Cuando ya tenemos un buen "silo de ideas" llega la tarea de priorizarlas, siendo totalmente consecuentes con las conclusiones de nuestro análisis de situación inicial. Es el momento de asumir si tenemos recursos para hacer I+D o plantear innovaciones radicales o si debemos ir "arañando" mejoras incrementales de una serie de "rincones" a los que nuca habíamos dedicado mucha atención. En esta fase el equipo se siente propietario de una serie de buenas ideas y además considera que disponen de los recursos, conocimiento, colaboradores y otras condiciones, que permiten materializarlas. El nivel de autoconfianza y hasta entusiasmo, debe haber subido desde la primera reunión, en la que parece que no hay salida salvo optar a otro empleo.

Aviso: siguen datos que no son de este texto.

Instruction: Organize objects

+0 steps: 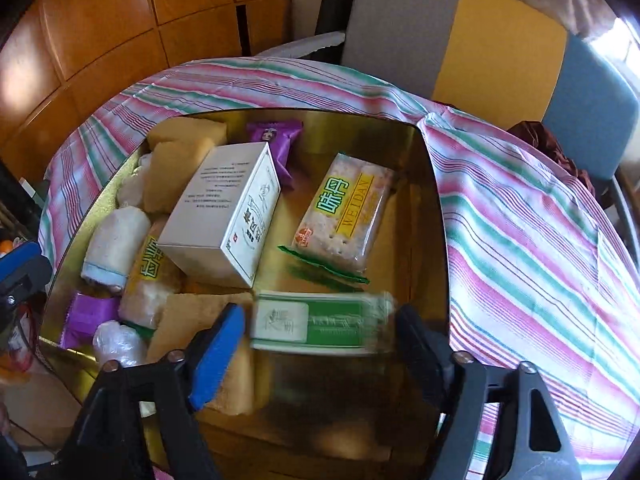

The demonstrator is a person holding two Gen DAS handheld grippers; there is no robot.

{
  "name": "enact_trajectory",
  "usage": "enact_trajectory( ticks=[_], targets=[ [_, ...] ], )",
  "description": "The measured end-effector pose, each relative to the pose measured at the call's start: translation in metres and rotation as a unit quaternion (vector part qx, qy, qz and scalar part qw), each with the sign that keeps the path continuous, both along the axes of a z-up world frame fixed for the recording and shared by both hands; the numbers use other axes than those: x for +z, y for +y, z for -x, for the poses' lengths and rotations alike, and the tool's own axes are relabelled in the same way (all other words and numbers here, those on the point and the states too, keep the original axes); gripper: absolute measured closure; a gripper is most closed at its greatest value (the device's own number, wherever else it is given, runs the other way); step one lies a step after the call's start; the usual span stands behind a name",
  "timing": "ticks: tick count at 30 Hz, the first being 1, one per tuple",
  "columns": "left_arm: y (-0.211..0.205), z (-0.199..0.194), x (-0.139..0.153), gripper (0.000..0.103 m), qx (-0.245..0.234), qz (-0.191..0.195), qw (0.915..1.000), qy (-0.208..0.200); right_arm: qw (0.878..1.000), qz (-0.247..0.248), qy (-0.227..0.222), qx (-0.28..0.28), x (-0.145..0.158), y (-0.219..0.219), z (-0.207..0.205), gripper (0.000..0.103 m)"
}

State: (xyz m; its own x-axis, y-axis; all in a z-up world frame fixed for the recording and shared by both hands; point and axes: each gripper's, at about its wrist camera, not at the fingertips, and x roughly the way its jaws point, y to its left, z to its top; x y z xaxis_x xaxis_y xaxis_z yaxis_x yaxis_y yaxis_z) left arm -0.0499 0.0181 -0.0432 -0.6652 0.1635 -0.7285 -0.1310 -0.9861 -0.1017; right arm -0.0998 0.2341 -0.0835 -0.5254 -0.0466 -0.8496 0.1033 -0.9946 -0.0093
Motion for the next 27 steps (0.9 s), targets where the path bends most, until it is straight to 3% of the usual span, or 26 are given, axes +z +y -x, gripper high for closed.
enact_trajectory(
  ticks=[4,10,15,18,22,27],
  targets=[
    [0.006,-0.001,0.001,0.058,-0.006,0.008,0.9999,0.004,1.000,-0.003,0.005,-0.001,-0.003,-0.004,-0.002,0.015],
    [0.013,-0.006,0.011,0.057,0.004,0.035,0.9991,0.025,0.999,-0.002,0.048,-0.015,0.014,-0.009,-0.020,0.008],
    [0.021,-0.015,0.027,0.038,0.027,0.058,0.9961,0.061,0.995,0.007,0.087,-0.043,0.034,-0.014,-0.043,0.005],
    [0.022,-0.023,0.037,0.038,0.029,0.043,0.9950,0.085,0.993,0.005,0.098,-0.066,0.042,-0.016,-0.057,0.005],
    [0.029,-0.032,0.046,0.038,0.019,0.060,0.9924,0.106,0.987,-0.021,0.122,-0.100,0.054,-0.019,-0.077,0.003],
    [0.029,-0.035,0.041,0.038,0.019,0.053,0.9943,0.090,0.979,-0.012,0.152,-0.133,0.068,-0.013,-0.091,0.000]
  ],
)
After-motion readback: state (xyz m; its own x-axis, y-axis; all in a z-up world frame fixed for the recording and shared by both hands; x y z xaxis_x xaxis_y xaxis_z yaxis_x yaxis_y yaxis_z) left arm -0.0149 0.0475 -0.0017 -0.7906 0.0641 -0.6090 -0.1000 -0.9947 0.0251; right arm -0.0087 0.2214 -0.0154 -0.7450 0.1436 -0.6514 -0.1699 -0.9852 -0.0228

En la fase de materialización de la idea (Know-How) hay que aportar todo el conocimiento existente (ya sea interno o externo). Esta es la etapa en la que se están implantando las ideas que han sido consideradas óptimas. Es la fase económicamente más costosa y por consiguiente hay que elaborar un plan financiero que no desperdicie ninguna de las ayudas a las que se pueda acceder.

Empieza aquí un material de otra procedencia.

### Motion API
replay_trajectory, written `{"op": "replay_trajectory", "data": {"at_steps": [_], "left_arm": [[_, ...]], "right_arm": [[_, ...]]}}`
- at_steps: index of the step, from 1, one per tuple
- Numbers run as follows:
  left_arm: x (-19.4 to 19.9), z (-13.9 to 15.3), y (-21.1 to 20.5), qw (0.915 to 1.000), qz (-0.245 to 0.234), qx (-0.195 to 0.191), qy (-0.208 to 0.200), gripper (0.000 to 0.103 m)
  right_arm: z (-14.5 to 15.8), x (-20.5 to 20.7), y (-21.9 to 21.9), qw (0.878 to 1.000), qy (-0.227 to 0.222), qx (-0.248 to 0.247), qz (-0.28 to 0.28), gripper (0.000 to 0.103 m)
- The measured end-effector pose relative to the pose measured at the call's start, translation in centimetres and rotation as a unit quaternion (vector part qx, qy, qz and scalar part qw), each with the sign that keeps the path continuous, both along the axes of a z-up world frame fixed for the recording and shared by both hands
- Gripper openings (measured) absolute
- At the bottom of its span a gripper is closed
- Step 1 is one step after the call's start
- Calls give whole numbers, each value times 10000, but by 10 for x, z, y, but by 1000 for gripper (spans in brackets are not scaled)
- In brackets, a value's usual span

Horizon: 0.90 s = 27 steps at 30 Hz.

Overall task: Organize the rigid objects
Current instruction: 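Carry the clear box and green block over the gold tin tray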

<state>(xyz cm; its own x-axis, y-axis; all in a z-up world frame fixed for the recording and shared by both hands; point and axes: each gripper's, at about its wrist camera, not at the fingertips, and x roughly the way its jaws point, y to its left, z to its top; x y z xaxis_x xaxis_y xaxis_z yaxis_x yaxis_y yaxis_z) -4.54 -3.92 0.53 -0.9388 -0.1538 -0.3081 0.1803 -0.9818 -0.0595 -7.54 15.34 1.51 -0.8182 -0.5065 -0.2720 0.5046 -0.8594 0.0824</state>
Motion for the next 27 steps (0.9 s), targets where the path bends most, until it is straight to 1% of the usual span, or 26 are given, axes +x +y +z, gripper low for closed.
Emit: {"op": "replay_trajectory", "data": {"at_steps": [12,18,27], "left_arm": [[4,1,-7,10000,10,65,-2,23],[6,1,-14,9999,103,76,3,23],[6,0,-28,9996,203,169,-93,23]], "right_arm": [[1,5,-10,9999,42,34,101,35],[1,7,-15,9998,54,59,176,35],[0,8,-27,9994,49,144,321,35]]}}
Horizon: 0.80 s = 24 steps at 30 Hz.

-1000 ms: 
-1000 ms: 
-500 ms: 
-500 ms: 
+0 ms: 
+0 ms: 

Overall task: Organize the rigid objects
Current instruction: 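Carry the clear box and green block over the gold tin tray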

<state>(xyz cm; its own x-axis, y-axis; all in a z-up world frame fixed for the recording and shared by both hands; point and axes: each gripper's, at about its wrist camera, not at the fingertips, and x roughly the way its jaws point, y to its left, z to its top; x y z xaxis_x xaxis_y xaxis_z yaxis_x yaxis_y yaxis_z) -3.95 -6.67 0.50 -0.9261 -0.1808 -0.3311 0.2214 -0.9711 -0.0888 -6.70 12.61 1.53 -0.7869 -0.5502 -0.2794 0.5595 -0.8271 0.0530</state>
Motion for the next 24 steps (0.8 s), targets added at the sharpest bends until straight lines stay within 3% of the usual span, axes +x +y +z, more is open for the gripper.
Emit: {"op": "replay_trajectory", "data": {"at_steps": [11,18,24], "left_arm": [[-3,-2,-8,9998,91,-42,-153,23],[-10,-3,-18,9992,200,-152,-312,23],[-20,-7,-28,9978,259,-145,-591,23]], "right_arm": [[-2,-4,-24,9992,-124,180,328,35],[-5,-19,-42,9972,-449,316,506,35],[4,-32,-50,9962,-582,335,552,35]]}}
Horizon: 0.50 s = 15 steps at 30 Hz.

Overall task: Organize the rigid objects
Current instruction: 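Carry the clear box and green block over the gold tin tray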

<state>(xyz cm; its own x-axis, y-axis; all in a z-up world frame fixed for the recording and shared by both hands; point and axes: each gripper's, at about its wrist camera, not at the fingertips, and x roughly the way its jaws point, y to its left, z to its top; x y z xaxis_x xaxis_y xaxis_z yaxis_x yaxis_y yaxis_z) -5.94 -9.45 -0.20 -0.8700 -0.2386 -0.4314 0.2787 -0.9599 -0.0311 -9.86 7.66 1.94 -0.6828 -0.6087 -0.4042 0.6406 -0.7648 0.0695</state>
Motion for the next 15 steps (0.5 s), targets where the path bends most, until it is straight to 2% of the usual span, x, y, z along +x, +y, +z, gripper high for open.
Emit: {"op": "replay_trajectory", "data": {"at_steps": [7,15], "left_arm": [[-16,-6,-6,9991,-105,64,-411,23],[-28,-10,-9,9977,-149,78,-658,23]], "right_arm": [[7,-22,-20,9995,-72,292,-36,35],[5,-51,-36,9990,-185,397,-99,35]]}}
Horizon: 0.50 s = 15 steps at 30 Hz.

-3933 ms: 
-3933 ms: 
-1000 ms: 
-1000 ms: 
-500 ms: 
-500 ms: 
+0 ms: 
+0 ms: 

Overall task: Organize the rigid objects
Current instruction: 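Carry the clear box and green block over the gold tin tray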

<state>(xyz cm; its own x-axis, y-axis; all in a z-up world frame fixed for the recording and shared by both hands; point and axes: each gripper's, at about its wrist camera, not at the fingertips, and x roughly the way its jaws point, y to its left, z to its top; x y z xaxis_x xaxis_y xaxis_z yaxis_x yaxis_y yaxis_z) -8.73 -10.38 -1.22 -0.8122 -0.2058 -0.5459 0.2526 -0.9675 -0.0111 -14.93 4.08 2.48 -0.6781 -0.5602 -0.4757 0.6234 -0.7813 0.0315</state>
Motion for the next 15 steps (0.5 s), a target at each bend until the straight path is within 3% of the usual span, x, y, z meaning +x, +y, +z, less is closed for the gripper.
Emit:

En definitiva, este proceso requiere de muy pocos principios, herramientas y metodologías y de mucha voluntad y sinceridad, capacidad para motivar, generar confianza y traccionar. Si vemos los problemas hay que actuar. Aunque parezca mentira, la voluntad es el elemento crítico en este proceso. En demasiadas ocasiones se va hacia procesos de reflexión estratégica en general y tecnológica en particular sin convicción, para justificar que se ha hecho todo lo posible, esperando que alguien proporcione una solución milagrosa e instantánea en forma de cliente o pedido. Con estas premisas se tarda meses en actuar, la dirección no se implicar totalmente, se busca al colaborador externo más barato o subvencionado o al más caro (para que no digan que se ha escatimado en este tema), no se es suficientemente exigente con el equipo interno ni externo. Al final se consigue elaborar un documento, a ser posible de muchas páginas, de complicada interpretación y materialización.

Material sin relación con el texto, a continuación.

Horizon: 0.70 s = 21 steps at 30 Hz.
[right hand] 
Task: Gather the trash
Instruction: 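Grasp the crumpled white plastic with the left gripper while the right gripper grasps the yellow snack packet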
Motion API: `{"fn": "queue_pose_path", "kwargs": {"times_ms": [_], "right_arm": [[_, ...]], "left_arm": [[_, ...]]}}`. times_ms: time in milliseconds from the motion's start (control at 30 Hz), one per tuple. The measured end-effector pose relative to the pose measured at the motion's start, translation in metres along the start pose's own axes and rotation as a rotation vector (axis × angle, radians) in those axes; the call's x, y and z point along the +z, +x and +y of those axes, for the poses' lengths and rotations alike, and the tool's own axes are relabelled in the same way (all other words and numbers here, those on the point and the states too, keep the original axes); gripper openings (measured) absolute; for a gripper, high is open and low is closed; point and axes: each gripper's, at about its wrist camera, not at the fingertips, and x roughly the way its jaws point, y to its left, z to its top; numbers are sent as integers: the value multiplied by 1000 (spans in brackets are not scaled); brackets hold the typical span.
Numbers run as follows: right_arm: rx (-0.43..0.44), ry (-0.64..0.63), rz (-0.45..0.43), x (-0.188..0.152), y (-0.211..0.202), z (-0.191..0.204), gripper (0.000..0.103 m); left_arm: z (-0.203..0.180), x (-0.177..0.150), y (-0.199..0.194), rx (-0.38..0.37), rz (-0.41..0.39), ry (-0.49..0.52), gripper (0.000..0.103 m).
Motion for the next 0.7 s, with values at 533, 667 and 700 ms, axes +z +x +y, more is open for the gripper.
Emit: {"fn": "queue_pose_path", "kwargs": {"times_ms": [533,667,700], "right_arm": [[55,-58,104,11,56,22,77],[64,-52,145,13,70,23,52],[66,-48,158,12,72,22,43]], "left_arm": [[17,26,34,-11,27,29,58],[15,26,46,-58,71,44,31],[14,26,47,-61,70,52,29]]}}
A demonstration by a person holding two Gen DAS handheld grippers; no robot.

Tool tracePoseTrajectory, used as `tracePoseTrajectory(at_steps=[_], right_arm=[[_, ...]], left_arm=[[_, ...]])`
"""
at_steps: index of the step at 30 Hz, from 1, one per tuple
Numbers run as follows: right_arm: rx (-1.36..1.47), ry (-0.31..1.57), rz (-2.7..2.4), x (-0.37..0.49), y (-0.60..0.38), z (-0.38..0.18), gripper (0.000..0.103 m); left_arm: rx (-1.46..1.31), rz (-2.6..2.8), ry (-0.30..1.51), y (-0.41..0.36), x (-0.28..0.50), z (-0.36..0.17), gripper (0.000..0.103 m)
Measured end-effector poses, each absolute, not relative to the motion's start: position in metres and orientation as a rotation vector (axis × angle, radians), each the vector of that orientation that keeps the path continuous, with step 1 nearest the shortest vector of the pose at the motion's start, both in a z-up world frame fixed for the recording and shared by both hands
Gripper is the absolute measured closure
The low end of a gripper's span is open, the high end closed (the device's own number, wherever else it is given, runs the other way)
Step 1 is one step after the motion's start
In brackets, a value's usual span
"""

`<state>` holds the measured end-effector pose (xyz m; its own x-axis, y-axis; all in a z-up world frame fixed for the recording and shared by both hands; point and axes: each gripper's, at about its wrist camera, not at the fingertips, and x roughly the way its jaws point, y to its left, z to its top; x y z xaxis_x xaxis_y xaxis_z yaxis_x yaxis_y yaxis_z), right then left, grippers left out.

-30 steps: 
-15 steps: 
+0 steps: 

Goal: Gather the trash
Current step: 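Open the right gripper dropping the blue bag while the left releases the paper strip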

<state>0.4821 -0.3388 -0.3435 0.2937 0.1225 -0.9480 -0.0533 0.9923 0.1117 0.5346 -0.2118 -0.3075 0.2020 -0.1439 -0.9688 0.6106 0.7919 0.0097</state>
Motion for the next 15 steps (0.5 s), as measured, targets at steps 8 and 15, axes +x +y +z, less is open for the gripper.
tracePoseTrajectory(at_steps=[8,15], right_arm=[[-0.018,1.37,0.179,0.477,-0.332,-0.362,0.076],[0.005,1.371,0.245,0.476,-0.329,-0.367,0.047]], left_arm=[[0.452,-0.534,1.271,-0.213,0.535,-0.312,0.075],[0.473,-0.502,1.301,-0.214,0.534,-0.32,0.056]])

Si se buscan tendencias tecnológicas o de mercado basta con adquirir un buen informe actualizado por 4000 - 6000 € y leerlo. Pero, por supuesto, eso no es suficiente. Lo complicado es integrar esa información en un Plan de Acción materializable, elaborado a la medida de las capacidades reales (económicas, tecnológicas y temporales) de la empresa, en el que haya participado un equipo de personas que lo asume como propio y que va a sentirse motivado para contagiar entusiasmo al resto de la Organización.